The Indian subcontinent is endemic for malaria. In 2013, 0.88 million cases have been recorded, while the latest reports indicate 0.7–1.6 million confirmed cases and 400-1,000 deaths annually (2).
Malaria-causing plasmodia are blood parasites that induce hematological alterations including anemia, thrombocytopenia, leucocytosis, and leucopenia as well as mild to moderate atypical lymphocytosis, monocytosis, eosinophilia, and neutrophilia (3). Although most of these findings are more profound in Plasmodium falciparum compared with Plasmodium vivax, some studies have reported minimal differences between the two parasites (4-12). The present study aimed to evaluate the hematological alterations caused by P. falciparum, P. vivax, and mixed P. falciparum and P. vivax infections. In addition, we investigated the effects of parasite load on the hematological parameters.
MATERIALS AND METHODS
This prospective study was conducted at the Narayana Medical College (Andhra Pradesh, India) between October 2013 and September 2015. A total of 126 smear-positive malaria cases were studied. Inclusion criteria included age of >> 14 years and having a positive blood smear for malaria. Patients without positive blood smears and those with enteric fever, tuberculosis, HIV, chronic renal and liver disease, congenital/hereditary thrombocytopenia, immune-induced thrombocytopenia, drug-induced thrombocytopenia, pneumonia, skin/subcutaneous infections, and meningitis were excluded.

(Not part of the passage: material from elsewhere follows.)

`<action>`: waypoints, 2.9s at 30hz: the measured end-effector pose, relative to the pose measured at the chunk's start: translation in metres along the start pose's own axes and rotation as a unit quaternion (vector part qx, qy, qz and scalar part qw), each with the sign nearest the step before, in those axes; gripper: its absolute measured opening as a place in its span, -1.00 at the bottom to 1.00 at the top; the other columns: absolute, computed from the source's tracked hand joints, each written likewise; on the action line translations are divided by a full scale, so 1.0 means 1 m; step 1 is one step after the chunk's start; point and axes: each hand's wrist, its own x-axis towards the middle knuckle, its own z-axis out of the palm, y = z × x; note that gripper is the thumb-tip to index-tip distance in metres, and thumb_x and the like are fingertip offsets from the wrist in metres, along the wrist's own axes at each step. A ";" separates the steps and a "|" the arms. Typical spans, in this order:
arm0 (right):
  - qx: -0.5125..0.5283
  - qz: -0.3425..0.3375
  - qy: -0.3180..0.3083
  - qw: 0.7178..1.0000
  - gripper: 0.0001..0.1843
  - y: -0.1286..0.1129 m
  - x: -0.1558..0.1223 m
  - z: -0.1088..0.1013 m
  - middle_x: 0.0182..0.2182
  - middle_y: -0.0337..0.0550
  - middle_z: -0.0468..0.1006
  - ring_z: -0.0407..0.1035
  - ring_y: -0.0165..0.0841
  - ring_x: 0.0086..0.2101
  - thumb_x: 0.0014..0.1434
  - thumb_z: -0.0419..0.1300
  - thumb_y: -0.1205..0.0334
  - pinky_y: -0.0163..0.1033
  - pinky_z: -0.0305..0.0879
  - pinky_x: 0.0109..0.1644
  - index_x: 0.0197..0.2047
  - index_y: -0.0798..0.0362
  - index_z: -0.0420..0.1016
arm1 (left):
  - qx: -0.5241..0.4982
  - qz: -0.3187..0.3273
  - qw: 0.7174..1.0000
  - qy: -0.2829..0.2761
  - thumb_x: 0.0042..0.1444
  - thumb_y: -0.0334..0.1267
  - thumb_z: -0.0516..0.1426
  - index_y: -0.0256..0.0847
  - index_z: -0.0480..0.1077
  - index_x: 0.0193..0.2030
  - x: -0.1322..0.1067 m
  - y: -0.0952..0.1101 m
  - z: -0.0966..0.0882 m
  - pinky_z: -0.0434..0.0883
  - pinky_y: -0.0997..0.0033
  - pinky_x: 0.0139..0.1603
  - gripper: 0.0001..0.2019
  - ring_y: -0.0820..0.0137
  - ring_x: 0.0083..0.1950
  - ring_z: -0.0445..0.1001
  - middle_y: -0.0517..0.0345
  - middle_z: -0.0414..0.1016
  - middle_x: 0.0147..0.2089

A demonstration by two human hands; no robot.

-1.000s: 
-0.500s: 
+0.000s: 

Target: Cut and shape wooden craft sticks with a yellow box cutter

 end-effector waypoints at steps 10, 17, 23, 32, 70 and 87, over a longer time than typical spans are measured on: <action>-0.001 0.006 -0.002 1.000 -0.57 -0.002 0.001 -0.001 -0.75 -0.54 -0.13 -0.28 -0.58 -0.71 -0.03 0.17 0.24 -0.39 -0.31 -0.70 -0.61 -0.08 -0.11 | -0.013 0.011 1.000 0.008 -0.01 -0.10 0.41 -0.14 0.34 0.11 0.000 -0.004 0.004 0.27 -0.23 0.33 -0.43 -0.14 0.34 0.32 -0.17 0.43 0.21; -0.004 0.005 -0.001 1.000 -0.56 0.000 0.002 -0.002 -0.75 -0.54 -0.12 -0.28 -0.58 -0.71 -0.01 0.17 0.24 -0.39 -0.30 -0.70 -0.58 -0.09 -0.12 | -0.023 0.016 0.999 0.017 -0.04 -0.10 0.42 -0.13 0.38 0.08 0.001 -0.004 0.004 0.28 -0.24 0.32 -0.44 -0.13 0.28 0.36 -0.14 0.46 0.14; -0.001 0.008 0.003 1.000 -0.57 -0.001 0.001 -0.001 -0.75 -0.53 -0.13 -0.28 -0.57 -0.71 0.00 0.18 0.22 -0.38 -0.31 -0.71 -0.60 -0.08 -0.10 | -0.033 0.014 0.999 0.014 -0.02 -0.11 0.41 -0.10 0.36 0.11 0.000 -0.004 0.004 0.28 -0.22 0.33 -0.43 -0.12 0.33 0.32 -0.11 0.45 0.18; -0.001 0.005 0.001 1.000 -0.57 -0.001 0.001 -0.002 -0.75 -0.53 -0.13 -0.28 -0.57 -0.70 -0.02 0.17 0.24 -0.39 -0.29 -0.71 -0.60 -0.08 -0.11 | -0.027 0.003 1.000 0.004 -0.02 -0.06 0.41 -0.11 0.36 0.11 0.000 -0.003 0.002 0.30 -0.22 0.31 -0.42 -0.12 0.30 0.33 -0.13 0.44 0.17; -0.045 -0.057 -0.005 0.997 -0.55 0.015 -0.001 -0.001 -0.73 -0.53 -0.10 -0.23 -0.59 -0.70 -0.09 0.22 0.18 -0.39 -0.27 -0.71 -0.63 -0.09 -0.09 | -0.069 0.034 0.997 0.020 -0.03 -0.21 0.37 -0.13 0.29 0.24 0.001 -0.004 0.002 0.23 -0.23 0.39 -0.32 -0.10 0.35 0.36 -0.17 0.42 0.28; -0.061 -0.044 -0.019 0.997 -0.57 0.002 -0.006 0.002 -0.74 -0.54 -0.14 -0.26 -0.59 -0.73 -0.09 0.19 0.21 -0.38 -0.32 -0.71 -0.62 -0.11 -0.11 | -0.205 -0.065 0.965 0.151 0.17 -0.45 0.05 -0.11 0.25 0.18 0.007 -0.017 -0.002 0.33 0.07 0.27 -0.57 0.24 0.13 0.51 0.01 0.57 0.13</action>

Characteristics of the subjects including age, sex, nature and duration of illness, and history of blood transfusion or anti-malarial therapy were recorded. Clinical examination findings were also recorded. Venous blood was collected in EDTA vacutainer and 3.8 % sodium citrate vacutainers (for ESR estimation).
Hemoglobin (Hb), hematocrit (HCT), red blood cell (RBC) indices such as mean corpuscular volume (MCV), mean corpuscular hemoglobin (MCH), mean corpuscular hemoglobin concentration (MCHC), total leucocyte count, absolute leucocyte count, platelet count, red cell distribution width (RDW), and mean platelet volume (MPV) were measured using an automated coulter hematology analyzer.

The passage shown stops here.